Sono molto in ritardo con le pulizie di primavera, ogni anno mi sento sempre più sopraffatto dalle cose da fare e qualcosa viene messo da parte per tempi migliori. Solitamente programmo gli arretrati per le ferie, poi vado in ferie e non faccio nulla. Quando torno mi sento in colpa e riprogrammo per le vacanze natalizie, poi c’è da fare l’albero le lucine... E tanti saluti.
Ovviamente in questo periodo la precedenza è per la mia ortaglia, prima la grandine poi le piogge eccessive fatto sta che le soddisfazioni tardano a palesarsi. Restiamo comunque carichi di speranza e fiduciosi. Complice appunto il maltempo mi sono potuto dedicare maggiormente a smaltire qualche faccenda domestica. Nello specifico lavare le tende.
Dopo il lungo inverno necessitavano con urgenza di una rinfrescata. Mica cosa facile. Sali sulla scaletta, staccale, mettile in lavatrice, portale alla mamma per stirarle, riportale a casa, risali sulla scaletta, riappendile. Che poi ho scoperto che le tende alle finestre sono superate, roba da piccoli borghesi.
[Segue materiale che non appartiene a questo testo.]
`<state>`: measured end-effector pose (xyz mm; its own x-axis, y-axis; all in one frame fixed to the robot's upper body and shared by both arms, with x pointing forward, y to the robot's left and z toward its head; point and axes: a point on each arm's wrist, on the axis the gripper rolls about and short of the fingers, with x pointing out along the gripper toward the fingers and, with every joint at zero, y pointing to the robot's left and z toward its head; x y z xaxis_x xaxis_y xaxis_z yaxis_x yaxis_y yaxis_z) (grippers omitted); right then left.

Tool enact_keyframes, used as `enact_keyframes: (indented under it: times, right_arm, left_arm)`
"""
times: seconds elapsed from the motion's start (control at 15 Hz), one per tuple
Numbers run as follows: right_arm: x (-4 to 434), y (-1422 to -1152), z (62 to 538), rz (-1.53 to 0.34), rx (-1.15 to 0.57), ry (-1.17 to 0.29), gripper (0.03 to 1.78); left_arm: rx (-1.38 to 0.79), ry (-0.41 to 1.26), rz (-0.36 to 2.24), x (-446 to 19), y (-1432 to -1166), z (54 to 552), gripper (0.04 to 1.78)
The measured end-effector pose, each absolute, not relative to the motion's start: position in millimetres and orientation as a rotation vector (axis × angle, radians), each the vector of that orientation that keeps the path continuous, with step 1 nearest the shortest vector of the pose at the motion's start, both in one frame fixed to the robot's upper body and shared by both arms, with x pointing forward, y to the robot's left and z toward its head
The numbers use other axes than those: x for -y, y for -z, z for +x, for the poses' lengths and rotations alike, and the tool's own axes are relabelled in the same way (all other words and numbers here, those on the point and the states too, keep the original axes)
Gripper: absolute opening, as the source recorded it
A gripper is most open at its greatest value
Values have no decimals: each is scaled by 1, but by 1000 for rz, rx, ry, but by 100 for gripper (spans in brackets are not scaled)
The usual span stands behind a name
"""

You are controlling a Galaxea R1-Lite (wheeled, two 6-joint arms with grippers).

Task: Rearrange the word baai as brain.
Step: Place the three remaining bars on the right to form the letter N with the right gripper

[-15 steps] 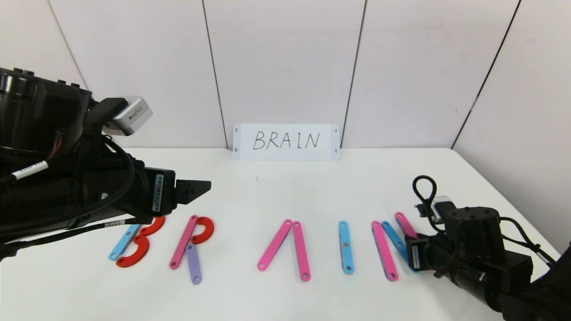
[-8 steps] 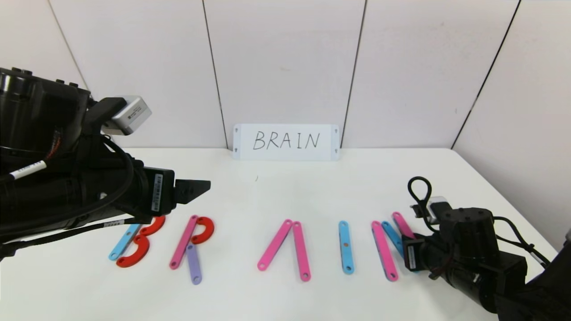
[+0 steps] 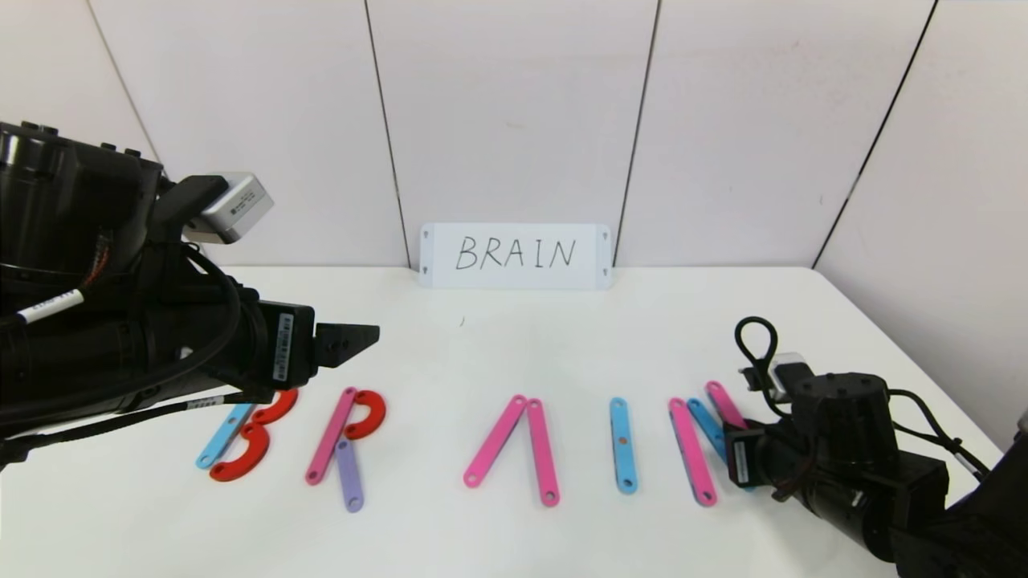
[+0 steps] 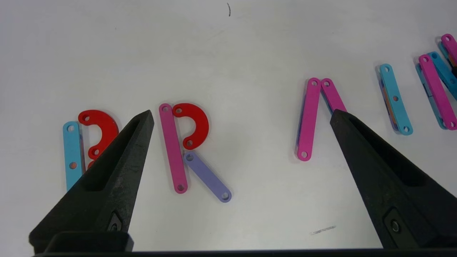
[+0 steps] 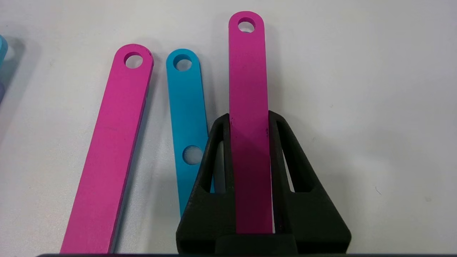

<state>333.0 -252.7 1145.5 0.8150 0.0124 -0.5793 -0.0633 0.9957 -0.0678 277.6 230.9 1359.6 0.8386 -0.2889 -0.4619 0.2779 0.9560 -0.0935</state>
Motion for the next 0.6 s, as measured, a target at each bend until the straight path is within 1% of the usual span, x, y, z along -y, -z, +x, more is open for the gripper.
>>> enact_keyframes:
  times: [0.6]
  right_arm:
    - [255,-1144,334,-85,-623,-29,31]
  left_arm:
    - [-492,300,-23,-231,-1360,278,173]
Nella case più esclusive infatti, quelle della gente che piace, la società riflessiva e pensante, pensante soprattutto a come apparire sempre più snob, nelle loro case le tende non ci sono più.

A New York, appunto mica a Roncadelle, l’upper class tiene le finestre rigorosamente scoperte, come simbolo del quiet luxury, qualsiasi cosa voglia dire. Del resto loro abitano lassù, non hanno quelli che passano e che gli guardano in casa come noi gente di paese.